### ASSIGNMENT
Where a line in the listing below holds "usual", add it to the tally, and reply with that tally alone.

### DATA BLOCK
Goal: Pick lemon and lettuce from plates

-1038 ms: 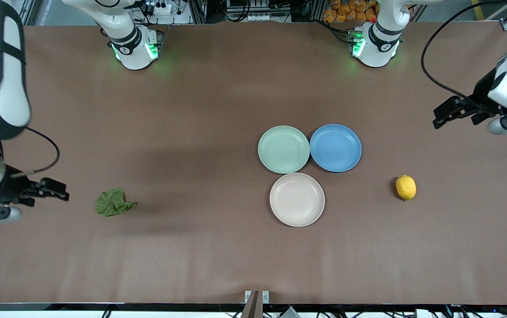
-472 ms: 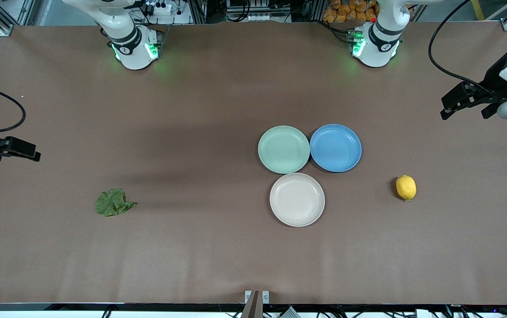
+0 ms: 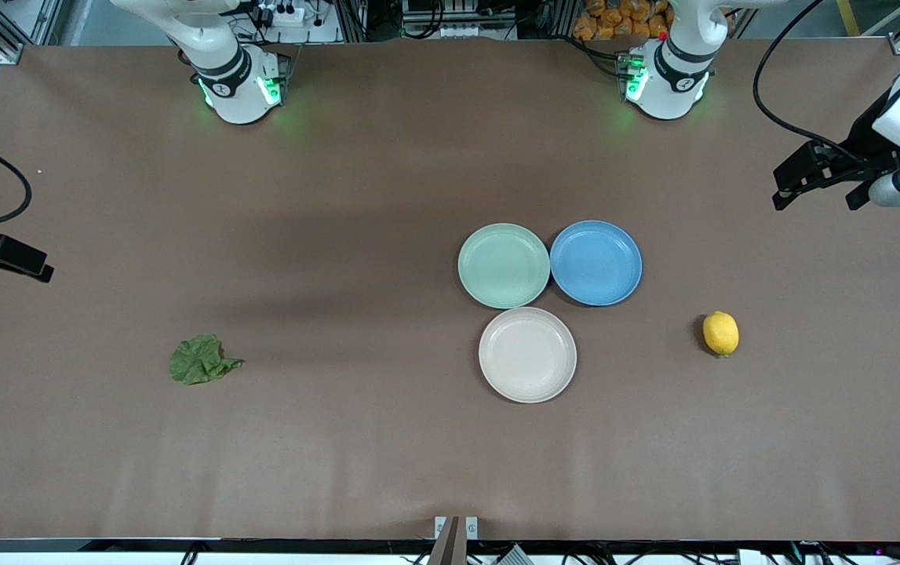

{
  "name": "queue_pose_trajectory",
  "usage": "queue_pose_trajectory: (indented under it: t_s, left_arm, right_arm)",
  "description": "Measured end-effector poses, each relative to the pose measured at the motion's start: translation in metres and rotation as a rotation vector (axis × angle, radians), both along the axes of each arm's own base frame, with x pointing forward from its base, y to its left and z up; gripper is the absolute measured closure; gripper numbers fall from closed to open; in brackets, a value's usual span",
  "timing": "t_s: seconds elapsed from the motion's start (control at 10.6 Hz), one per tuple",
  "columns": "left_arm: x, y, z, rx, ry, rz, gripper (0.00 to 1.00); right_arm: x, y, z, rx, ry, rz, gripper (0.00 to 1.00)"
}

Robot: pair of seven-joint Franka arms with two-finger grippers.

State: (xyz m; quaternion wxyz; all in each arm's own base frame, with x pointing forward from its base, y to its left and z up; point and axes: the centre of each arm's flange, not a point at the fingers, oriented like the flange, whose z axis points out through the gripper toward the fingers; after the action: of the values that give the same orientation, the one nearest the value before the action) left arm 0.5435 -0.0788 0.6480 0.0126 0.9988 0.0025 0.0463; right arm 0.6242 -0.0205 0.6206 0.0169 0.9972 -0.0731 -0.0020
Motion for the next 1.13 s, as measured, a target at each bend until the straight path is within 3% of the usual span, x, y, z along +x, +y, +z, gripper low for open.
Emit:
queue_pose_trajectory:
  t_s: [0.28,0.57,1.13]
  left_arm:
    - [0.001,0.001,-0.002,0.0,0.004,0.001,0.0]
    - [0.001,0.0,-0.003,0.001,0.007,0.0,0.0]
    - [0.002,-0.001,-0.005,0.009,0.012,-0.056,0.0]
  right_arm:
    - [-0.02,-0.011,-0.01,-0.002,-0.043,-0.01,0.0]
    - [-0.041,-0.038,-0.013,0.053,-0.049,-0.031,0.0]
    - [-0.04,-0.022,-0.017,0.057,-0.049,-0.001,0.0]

### EXPECTED ANSWER
2